Muitos homens passam a vida toda coibidos de manifestar seus sentimentos e, quando fazem, sofrem retaliações e são motivo de chacota. Por mais que esse cenário esteja em constante transformação, a decisão de procurar a psicoterapia ainda é algo que provoca desconforto na maioria deles, já que isso requer uma mudança estrutural.
Enquanto a mentalidade predominante na sociedade for de associar a dificuldade com a saúde mental à fraqueza, menos iniciativa eles terão.
O programador R.O.L, 32, que procurou tratamento psicológico para diminuir a ansiedade, lidou com comentários desagradáveis: "Ouvi de alguém muito próximo que eu deveria conversar mais com meus amigos, tomar cerveja para esquecer os problemas.

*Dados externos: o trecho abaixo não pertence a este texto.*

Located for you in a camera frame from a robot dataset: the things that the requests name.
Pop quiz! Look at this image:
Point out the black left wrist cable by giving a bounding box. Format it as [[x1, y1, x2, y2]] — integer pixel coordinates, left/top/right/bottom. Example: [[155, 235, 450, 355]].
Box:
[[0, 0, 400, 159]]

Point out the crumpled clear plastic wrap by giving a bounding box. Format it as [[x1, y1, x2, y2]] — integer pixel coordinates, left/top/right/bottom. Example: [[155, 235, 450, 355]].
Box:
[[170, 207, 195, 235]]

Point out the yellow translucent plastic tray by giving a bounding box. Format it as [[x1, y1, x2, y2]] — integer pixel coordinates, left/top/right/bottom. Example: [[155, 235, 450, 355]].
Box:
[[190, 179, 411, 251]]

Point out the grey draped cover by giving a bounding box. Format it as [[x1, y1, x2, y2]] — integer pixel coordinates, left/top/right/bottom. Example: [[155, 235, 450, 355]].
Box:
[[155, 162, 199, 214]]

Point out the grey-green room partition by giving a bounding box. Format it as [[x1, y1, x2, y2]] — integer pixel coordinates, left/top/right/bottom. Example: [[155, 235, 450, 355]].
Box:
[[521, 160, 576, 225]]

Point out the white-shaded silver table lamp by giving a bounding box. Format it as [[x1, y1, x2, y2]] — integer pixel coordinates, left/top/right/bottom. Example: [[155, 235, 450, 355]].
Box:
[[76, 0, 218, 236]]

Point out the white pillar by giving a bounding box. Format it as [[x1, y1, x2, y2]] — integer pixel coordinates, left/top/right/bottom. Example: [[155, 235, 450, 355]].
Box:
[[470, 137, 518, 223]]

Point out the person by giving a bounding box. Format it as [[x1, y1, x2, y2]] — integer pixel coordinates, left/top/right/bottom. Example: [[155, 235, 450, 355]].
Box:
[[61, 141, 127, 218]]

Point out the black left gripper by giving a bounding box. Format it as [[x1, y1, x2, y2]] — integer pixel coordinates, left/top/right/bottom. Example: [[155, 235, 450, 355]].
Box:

Em outras situações, me lembro de ouvir que é coisa de mulher, que homem deveria transar e beber mais ao invés de fazer terapia".
R.O.L conta que é o único homem que faz terapia em todo seu círculo familiar e de amizades, e que isso reflete justamente a quantidade de traumas que esses indivíduos do sexo masculino têm.
"São questões que nunca foram respondidas, angústias guardadas, que certamente interferem na qualidade de vida deles e das pessoas que eles amam". Para ele, a terapia trouxe alívio desde o primeiro dia.
"É uma mistura de vergonha com alívio. Ao mesmo tempo em que você se sente aliviado por estar falando tudo aquilo que pesava toneladas na sua mente, sente vergonha por compartilhar coisas que mostram o seu pior lado, expor a sua fragilidade, pois, se fosse com amigos ou família, você poderia ser julgado como um monstro ou como um fraco", afirma.